▸ **YOUR TASK**: Would you please return the lines of the entries below starting at the line that has "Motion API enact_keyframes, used" and ending at the line that has "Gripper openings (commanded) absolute", both included, exactly as they are?

◆ ◆ ◆

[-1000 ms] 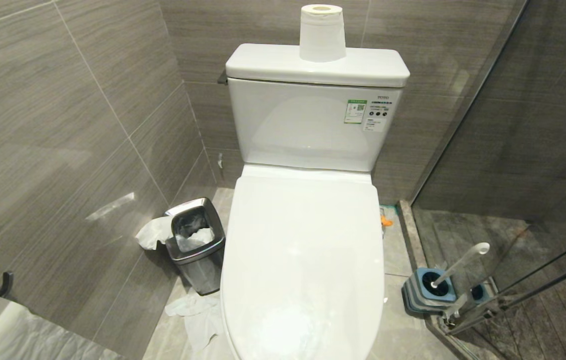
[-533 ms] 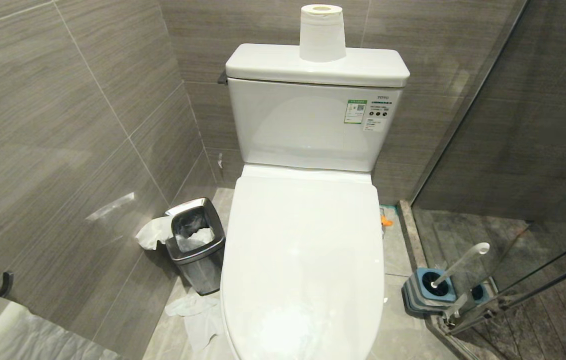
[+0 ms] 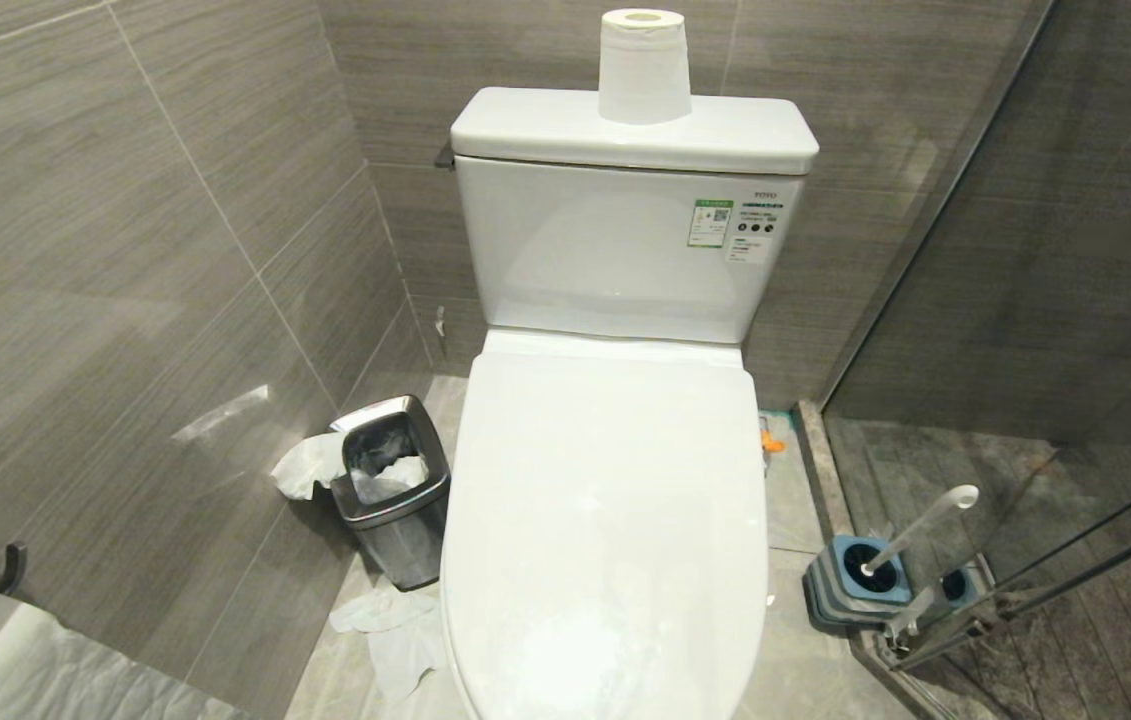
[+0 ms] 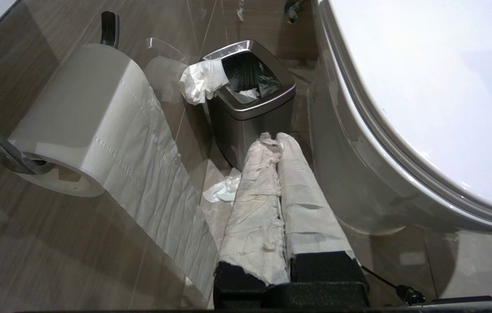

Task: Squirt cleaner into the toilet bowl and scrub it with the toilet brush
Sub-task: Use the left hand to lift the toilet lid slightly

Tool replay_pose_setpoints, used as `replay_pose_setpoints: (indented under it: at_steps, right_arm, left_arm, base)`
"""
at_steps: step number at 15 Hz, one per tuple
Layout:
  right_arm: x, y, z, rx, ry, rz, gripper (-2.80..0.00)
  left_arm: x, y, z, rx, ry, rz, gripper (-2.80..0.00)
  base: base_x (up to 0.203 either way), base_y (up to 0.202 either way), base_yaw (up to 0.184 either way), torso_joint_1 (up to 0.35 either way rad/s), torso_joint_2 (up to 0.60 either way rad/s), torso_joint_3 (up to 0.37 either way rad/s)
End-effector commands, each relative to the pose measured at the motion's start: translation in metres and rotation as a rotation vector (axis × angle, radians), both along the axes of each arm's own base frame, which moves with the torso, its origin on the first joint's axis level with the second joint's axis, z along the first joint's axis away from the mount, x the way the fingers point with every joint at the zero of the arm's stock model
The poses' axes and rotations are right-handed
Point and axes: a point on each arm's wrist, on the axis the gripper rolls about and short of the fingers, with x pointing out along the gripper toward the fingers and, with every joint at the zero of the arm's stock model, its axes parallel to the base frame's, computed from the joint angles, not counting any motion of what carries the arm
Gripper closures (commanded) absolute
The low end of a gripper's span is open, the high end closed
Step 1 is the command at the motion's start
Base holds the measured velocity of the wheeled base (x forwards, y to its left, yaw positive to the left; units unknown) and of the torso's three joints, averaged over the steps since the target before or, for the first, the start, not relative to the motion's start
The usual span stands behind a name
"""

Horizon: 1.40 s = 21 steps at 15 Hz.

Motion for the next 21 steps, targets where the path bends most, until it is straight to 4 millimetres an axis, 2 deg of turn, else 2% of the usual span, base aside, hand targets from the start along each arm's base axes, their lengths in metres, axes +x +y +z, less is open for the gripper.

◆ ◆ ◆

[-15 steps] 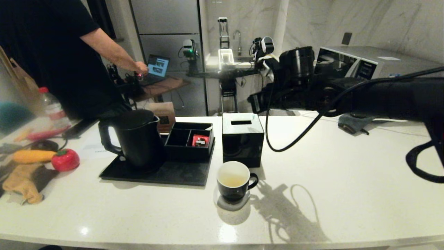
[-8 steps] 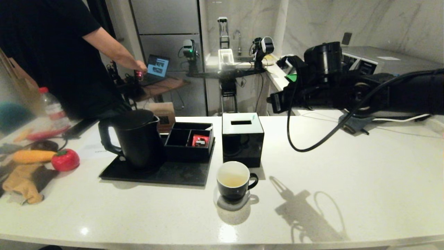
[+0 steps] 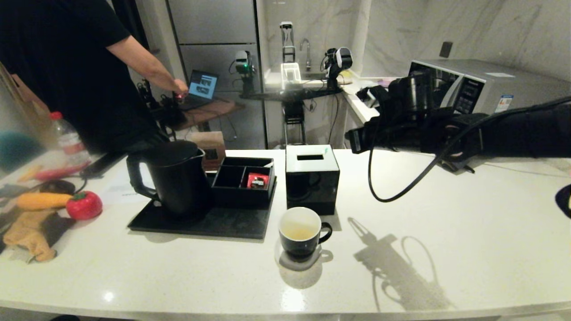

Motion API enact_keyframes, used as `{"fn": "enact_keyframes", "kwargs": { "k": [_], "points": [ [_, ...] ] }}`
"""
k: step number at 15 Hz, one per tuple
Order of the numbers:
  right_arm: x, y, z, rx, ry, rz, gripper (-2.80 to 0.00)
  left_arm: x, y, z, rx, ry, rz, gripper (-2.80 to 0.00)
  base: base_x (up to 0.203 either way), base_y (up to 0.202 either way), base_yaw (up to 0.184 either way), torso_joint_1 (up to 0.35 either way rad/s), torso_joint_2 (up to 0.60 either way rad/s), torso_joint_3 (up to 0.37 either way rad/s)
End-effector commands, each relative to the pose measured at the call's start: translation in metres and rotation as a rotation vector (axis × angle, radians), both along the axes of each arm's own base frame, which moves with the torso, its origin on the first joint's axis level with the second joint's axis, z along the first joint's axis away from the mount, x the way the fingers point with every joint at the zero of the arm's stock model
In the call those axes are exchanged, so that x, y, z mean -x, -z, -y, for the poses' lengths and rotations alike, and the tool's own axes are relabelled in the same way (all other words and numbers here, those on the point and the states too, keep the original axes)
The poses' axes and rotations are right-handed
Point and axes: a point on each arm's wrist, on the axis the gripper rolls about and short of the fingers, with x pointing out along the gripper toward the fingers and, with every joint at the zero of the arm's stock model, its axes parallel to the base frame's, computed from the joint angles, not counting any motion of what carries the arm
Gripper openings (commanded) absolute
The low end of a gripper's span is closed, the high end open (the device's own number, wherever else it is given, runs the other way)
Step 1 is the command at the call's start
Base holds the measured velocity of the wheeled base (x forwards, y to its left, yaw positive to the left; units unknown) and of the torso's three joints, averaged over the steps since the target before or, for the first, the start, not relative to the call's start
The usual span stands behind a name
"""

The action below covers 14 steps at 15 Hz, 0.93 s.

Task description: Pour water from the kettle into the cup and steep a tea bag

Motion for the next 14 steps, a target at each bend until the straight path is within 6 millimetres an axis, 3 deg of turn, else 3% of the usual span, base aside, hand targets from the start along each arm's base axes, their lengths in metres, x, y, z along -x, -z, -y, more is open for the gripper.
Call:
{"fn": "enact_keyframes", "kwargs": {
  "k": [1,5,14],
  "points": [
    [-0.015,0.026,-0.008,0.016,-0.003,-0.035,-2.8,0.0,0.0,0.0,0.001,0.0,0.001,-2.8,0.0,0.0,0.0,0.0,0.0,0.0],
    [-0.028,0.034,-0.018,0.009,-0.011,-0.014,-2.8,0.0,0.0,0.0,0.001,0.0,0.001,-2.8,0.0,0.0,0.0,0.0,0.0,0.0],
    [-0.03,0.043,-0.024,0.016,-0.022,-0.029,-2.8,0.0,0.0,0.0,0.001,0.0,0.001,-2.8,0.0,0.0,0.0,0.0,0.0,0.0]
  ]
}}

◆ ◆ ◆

▸ **SOLUTION TO THIS EXERCISE**:
Motion API enact_keyframes, used as `{"fn": "enact_keyframes", "kwargs": { "k": [_], "points": [ [_, ...] ] }}`
"""
k: step number at 15 Hz, one per tuple
Order of the numbers:
  right_arm: x, y, z, rx, ry, rz, gripper (-2.80 to 0.00)
  left_arm: x, y, z, rx, ry, rz, gripper (-2.80 to 0.00)
  base: base_x (up to 0.203 either way), base_y (up to 0.202 either way), base_yaw (up to 0.184 either way), torso_joint_1 (up to 0.35 either way rad/s), torso_joint_2 (up to 0.60 either way rad/s), torso_joint_3 (up to 0.37 either way rad/s)
End-effector commands, each relative to the pose measured at the call's start: translation in metres and rotation as a rotation vector (axis × angle, radians), both along the axes of each arm's own base frame, which moves with the torso, its origin on the first joint's axis level with the second joint's axis, z along the first joint's axis away from the mount, x the way the fingers point with every joint at the zero of the arm's stock model
In the call those axes are exchanged, so that x, y, z mean -x, -z, -y, for the poses' lengths and rotations alike, and the tool's own axes are relabelled in the same way (all other words and numbers here, those on the point and the states too, keep the original axes)
The poses' axes and rotations are right-handed
Point and axes: a point on each arm's wrist, on the axis the gripper rolls about and short of the fingers, with x pointing out along the gripper toward the fingers and, with every joint at the zero of the arm's stock model, its axes parallel to the base frame's, computed from the joint angles, not counting any motion of what carries the arm
Gripper openings (commanded) absolute

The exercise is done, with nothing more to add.